Task data: Begin

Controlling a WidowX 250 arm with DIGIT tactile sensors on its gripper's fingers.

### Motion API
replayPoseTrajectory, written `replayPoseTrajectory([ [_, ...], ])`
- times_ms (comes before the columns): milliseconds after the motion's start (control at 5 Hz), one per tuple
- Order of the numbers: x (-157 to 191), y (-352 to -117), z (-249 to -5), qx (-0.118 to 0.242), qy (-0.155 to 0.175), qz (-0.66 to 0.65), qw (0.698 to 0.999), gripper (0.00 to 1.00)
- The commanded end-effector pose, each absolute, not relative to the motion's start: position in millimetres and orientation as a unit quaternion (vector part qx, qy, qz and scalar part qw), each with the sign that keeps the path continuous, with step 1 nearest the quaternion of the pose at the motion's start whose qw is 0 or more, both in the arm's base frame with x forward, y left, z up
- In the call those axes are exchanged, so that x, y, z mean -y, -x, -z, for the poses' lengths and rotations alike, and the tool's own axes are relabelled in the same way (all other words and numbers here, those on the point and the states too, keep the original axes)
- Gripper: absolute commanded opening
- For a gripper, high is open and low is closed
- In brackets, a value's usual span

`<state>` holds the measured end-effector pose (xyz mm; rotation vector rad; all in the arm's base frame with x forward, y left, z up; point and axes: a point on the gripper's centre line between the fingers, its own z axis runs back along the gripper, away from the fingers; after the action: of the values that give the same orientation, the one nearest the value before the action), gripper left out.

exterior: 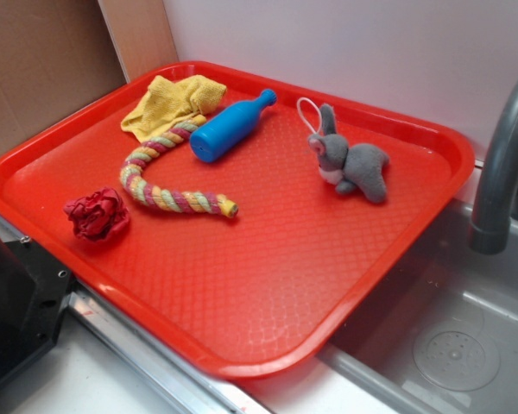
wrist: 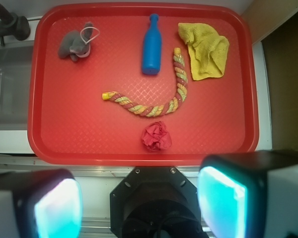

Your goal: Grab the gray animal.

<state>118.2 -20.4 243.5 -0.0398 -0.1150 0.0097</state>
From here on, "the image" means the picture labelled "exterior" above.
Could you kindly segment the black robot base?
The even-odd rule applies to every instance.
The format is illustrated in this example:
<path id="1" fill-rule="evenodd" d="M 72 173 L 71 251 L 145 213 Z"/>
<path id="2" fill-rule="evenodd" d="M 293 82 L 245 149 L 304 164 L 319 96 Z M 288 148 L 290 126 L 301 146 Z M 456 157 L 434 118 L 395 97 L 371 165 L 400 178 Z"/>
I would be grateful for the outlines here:
<path id="1" fill-rule="evenodd" d="M 72 288 L 39 243 L 0 239 L 0 388 L 56 345 Z"/>

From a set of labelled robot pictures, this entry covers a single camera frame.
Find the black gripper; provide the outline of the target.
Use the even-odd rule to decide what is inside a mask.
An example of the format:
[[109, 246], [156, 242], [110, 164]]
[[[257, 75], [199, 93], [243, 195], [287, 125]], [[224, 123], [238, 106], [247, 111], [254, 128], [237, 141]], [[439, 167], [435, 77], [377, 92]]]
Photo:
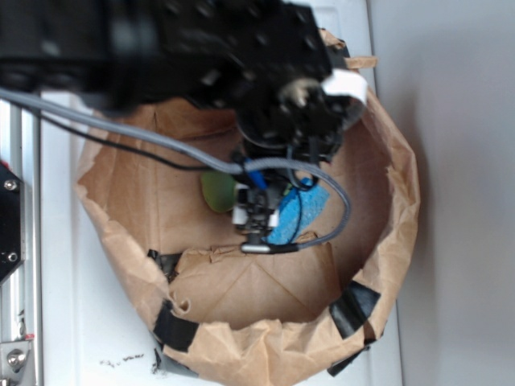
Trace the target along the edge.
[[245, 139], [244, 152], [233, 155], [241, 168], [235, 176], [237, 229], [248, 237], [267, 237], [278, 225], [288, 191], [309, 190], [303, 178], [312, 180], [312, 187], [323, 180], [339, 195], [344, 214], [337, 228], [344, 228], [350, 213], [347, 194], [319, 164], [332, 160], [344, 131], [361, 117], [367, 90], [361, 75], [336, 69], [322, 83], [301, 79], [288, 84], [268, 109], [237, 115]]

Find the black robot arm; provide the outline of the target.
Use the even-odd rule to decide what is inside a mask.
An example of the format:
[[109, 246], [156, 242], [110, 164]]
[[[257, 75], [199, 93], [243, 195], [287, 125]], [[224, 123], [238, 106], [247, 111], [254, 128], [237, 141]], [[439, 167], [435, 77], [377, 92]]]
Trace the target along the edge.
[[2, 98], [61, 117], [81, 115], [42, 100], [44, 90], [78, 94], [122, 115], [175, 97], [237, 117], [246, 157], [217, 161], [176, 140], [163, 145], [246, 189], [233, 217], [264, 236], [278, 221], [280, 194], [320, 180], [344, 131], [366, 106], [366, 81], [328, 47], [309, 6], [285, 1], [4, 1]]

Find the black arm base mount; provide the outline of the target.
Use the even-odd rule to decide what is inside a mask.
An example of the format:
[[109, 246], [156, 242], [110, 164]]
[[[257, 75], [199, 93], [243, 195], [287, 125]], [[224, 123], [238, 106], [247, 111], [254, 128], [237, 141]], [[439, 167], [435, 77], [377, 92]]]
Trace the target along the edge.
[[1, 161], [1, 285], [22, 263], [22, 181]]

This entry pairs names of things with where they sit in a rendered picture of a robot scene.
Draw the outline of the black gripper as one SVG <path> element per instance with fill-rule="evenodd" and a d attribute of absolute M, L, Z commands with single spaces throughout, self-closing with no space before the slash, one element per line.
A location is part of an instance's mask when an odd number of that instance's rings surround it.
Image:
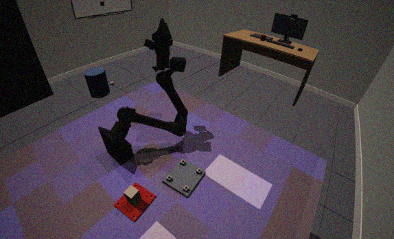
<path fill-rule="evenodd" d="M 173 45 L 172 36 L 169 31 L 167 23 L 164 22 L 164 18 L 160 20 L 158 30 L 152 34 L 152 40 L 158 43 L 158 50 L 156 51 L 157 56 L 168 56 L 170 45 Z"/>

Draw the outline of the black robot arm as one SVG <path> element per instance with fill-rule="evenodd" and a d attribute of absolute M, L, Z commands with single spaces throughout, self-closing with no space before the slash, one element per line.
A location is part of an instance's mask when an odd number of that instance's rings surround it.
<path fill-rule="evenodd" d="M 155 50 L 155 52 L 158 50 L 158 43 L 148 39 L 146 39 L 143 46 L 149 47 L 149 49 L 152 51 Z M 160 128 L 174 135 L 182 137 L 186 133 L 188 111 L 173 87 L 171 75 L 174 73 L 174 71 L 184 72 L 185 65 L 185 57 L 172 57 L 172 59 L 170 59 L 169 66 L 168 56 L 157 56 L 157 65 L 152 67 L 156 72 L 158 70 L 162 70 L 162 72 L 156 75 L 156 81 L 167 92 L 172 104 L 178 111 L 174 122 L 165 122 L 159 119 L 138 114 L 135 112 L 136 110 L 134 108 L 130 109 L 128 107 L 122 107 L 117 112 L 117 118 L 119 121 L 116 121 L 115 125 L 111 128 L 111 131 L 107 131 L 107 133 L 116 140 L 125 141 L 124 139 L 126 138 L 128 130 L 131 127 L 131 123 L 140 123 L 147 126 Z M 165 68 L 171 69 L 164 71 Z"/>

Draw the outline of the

Task data: End

→ Aim of the task
When a line in the listing has the string "orientation" in it, return that line.

→ Response below
- The commanded end-effector pose, each absolute, not relative to the motion's start: position in millimetres and orientation as a unit quaternion (vector part qx, qy, qz and scalar part qw), each with the sign that keeps the path continuous, with step 1 nearest the quaternion of the pose at the motion's start whose qw is 0 or more, both in the arm's base frame with x forward, y left, z up
`<state>` holds the measured end-effector pose (xyz mm; rotation vector rad; all in the arm's base frame with x forward, y left, z up; point and axes: a point on the gripper's centre line between the fingers, its own z axis runs back along the gripper, away from the fingers; after the action: of the values that give the same orientation, the one nearest the value before the action), gripper left out.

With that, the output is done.